[TASK ITEM]
The reply should consist of the entire listing, word for word.

....

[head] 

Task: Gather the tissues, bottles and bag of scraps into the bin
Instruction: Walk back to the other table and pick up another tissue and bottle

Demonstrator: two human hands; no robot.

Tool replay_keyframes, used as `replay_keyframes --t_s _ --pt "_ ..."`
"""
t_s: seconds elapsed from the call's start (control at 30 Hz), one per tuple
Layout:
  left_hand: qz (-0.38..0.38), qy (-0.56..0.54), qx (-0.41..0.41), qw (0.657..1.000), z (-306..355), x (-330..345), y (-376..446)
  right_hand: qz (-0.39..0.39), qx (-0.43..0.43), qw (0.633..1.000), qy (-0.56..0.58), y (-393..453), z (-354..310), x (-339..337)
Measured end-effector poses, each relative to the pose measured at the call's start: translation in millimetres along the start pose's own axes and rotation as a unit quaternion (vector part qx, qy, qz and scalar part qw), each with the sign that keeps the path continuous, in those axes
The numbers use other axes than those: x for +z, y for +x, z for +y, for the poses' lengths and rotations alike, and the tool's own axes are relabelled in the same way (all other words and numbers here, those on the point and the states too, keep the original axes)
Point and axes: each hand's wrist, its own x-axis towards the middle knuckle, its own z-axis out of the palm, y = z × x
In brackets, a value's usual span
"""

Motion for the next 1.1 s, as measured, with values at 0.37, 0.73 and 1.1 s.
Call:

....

[THE ANSWER]
[head] 

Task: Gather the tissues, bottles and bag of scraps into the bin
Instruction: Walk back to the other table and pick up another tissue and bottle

Demonstrator: two human hands; no robot.

Tool replay_keyframes, used as `replay_keyframes --t_s _ --pt "_ ..."`
"""
t_s: seconds elapsed from the call's start (control at 30 Hz), one per tuple
Layout:
  left_hand: qz (-0.38..0.38), qy (-0.56..0.54), qx (-0.41..0.41), qw (0.657..1.000), z (-306..355), x (-330..345), y (-376..446)
  right_hand: qz (-0.39..0.39), qx (-0.43..0.43), qw (0.633..1.000), qy (-0.56..0.58), y (-393..453), z (-354..310), x (-339..337)
Measured end-effector poses, each relative to the pose measured at the call's start: translation in millimetres along the start pose's own axes and rotation as a unit quaternion (vector part qx, qy, qz and scalar part qw), each with the sign that keeps the path continuous, in those axes
The numbers use other axes than those: x for +z, y for +x, z for +y, for the poses' lengths and rotations alike, and the tool's own axes are relabelled in the same way (all other words and numbers here, those on the point and the states too, keep the original axes)
Point and axes: each hand's wrist, its own x-axis towards the middle knuckle, its own z-axis out of the palm, y = z × x
In brackets, a value's usual span
"""

Motion for the next 1.1 s, as measured, with values at 0.37, 0.73 and 1.1 s.
Call:

What appears above is the complete answer.